| What is required |
Work through the records below, line by line, and say how many lines include "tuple", with nothing else.

---

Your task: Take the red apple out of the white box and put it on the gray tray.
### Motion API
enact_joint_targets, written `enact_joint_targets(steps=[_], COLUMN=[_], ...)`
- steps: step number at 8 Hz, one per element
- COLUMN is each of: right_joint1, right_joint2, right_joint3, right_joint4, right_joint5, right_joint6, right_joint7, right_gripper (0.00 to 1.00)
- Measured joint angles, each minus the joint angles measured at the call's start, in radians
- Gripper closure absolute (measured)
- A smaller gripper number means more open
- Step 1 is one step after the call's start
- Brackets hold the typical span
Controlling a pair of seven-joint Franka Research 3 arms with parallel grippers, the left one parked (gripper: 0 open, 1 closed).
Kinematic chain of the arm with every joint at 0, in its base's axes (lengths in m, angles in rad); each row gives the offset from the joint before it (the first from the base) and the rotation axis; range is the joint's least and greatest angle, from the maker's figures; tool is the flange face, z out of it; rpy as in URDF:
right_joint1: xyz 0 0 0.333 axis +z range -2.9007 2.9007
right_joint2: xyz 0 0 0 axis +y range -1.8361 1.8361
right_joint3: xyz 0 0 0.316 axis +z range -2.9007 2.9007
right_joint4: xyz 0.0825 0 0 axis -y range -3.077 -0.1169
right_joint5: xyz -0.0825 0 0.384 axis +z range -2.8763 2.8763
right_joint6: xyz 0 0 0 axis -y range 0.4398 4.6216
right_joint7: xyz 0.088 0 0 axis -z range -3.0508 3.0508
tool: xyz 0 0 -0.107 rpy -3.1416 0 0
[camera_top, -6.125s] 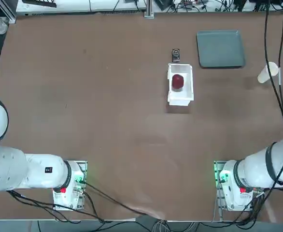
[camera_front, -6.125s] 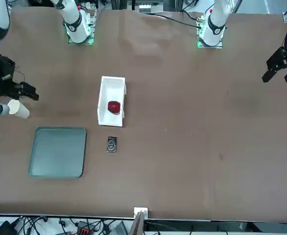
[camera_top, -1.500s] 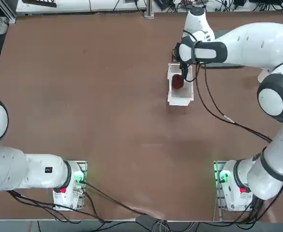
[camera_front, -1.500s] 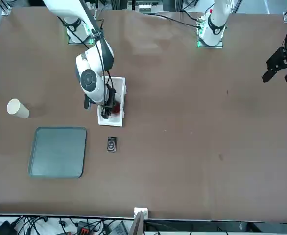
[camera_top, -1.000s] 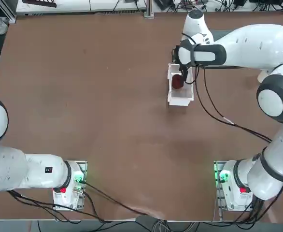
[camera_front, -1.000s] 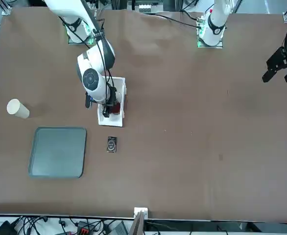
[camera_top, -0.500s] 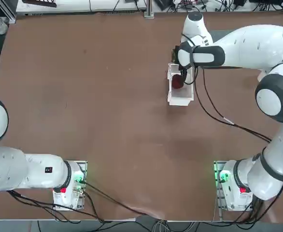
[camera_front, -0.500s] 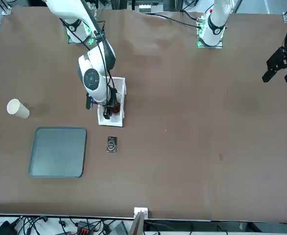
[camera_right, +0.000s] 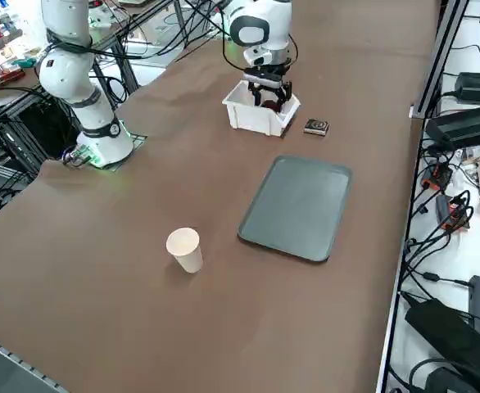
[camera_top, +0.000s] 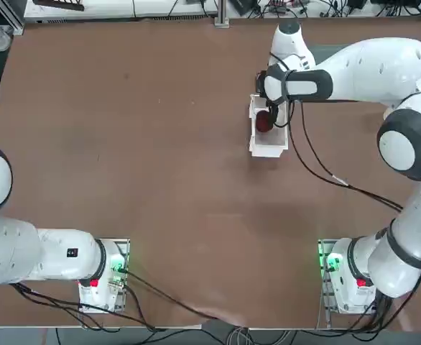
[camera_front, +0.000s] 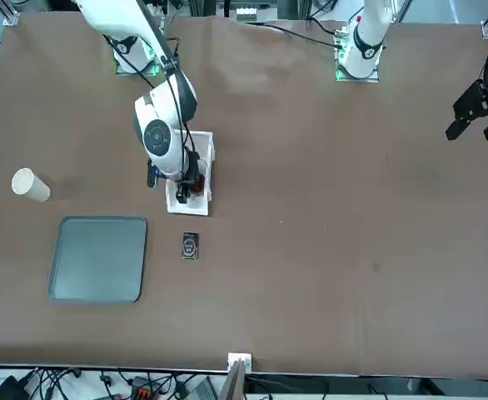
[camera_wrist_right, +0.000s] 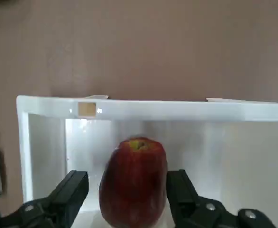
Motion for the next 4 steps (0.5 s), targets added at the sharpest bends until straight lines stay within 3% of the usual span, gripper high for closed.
enact_joint_targets(steps=[4], right_joint1=[0.0], right_joint2=[0.005], right_joint3=[0.0], right_joint4=[-0.001], right_joint5=[-0.009], right_joint6=[0.011], right_joint7=[0.0], right_gripper=[0.0])
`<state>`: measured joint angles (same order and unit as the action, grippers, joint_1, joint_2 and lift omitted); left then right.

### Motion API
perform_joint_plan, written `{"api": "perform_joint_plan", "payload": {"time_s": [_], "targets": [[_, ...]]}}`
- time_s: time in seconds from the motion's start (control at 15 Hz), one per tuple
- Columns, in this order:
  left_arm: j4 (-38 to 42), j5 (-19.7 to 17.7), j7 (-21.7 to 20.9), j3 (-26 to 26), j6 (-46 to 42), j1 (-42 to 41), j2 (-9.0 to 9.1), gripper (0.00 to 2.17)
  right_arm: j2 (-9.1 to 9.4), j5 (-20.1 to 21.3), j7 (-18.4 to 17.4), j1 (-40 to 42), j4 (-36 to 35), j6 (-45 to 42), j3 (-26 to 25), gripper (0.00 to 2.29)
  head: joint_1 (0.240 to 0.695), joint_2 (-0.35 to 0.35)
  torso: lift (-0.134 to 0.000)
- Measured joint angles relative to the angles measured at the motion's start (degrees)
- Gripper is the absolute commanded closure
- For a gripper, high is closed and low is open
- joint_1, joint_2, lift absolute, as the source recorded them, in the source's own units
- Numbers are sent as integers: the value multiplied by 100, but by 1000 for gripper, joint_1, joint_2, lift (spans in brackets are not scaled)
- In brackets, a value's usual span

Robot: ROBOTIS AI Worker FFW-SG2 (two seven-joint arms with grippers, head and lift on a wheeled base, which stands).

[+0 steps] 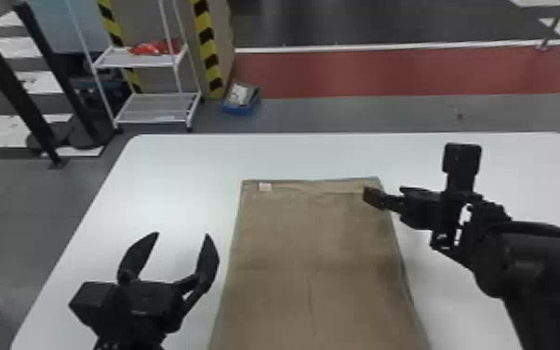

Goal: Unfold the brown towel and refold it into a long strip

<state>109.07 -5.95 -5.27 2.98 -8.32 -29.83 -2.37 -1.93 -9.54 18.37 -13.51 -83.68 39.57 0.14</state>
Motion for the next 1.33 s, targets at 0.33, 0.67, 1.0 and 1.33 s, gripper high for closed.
{"api": "perform_joint_plan", "payload": {"time_s": [0.33,0.67,1.0,1.33], "targets": [[0,-32,0,-27,71,41,-62,83,0,138,9,-521,19,1638,151,174,695,118,-123],[0,-46,0,-54,90,87,-80,83,0,191,9,-642,146,1708,201,201,695,118,-123],[-35,-49,-22,-127,245,169,-122,83,0,237,9,-705,244,1627,197,272,695,105,-123],[-90,-94,-26,-160,248,223,-181,87,0,242,1,-748,351,1492,181,346,695,101,-123]]}}
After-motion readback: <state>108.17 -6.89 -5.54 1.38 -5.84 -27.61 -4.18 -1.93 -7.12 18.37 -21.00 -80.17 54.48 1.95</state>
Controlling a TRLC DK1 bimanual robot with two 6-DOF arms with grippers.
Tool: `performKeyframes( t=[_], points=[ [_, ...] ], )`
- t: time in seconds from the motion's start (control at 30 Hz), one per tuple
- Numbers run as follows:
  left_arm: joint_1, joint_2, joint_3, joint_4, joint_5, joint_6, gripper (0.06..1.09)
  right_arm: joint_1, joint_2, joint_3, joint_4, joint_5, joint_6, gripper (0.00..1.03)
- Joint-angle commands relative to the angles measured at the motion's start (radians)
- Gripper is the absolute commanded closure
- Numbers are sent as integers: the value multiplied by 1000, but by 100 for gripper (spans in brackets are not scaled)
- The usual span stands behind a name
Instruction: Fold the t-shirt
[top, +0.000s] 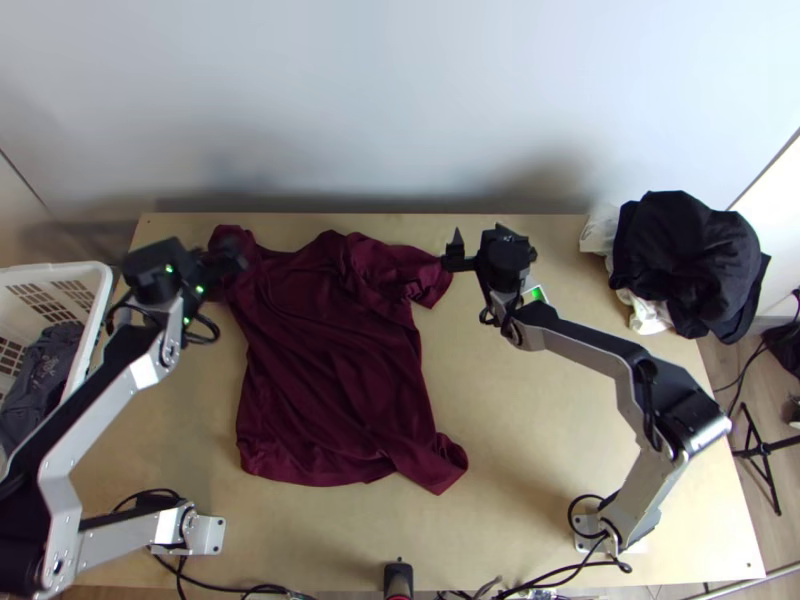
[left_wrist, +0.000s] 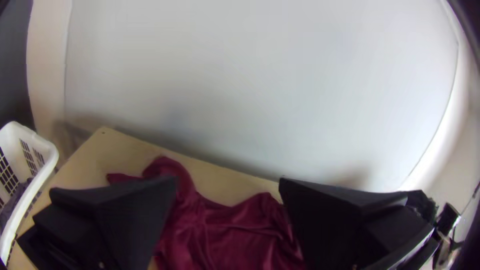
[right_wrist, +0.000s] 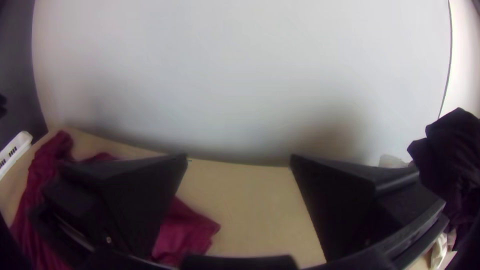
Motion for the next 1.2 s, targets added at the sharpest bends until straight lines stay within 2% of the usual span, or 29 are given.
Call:
performKeyframes(
  t=[0.0, 0.37, 0.63, 0.77, 1.07, 1.17],
  points=[
    [-187, -106, -16, -148, 11, 37, 11, -42, 92, 50, -1, -1, 30, 7],
    [-375, -45, -11, -303, -3, 85, 11, -36, 228, 158, -27, -20, 38, 9],
    [-651, 18, 27, -498, -3, 208, 11, -8, 267, 194, -30, -20, 53, 9],
    [-762, 27, 62, -576, 2, 263, 11, -4, 268, 194, -31, -20, 58, 4],
    [-891, 173, 179, -580, 11, 246, 11, -16, 282, 200, -44, -20, 68, 5],
    [-949, 239, 234, -633, 12, 252, 11, -19, 270, 197, -45, -20, 70, 7]
  ],
)
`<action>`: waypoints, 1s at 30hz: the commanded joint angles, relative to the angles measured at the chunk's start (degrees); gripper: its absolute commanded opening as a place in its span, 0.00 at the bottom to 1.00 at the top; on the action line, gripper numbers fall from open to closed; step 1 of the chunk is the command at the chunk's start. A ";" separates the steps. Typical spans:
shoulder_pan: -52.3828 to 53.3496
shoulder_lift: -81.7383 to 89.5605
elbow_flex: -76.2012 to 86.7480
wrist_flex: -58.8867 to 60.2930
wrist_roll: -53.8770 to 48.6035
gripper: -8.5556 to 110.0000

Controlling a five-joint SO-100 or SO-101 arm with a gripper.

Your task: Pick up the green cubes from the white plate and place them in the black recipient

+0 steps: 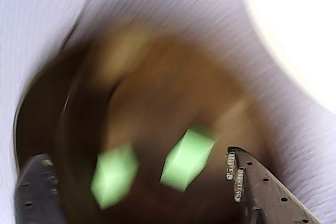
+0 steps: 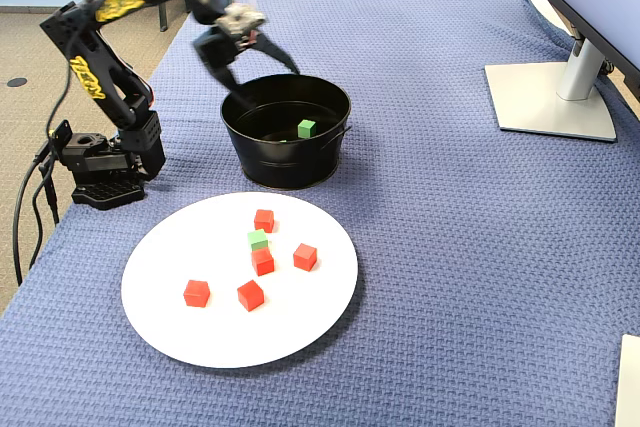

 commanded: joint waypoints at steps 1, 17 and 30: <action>15.64 2.02 -1.41 -3.34 -2.29 0.39; 30.06 -31.64 -7.47 -14.24 -12.83 0.37; 30.41 -40.87 -10.81 -11.43 -31.46 0.35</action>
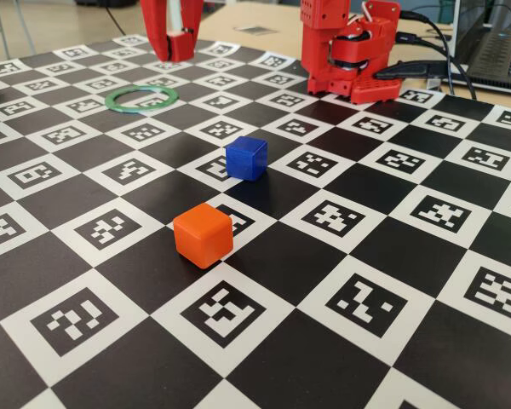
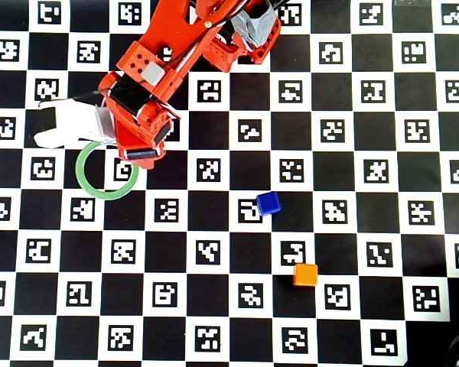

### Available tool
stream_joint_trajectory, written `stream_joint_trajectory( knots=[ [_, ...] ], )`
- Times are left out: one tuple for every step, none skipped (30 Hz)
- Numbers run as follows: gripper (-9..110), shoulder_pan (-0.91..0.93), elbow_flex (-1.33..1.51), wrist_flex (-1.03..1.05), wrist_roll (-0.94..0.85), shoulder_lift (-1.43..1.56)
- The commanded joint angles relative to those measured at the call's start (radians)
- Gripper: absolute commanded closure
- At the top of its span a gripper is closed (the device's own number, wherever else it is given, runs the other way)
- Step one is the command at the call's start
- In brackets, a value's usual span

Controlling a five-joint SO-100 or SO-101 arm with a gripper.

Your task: Grab the red cube then put it in the green circle then put the blue cube on top and finally the orange cube on top

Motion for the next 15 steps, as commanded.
stream_joint_trajectory(
  knots=[
    [90,0.028,-0.135,0.021,-0.014,-0.003],
    [90,0.034,-0.155,0.028,-0.012,-0.015],
    [90,0.04,-0.176,0.034,-0.012,-0.029],
    [90,0.048,-0.193,0.038,-0.014,-0.044],
    [90,0.054,-0.212,0.038,-0.015,-0.061],
    [90,0.06,-0.225,0.038,-0.018,-0.08],
    [90,0.067,-0.236,0.035,-0.021,-0.101],
    [90,0.072,-0.239,0.021,-0.025,-0.115],
    [90,0.078,-0.233,-0.006,-0.031,-0.126],
    [90,0.081,-0.224,-0.032,-0.037,-0.132],
    [90,0.086,-0.219,-0.054,-0.041,-0.144],
    [90,0.089,-0.218,-0.069,-0.046,-0.16],
    [90,0.092,-0.221,-0.081,-0.051,-0.175],
    [90,0.095,-0.222,-0.097,-0.054,-0.189],
    [90,0.1,-0.225,-0.112,-0.058,-0.202]
  ],
)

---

| Completed task |
3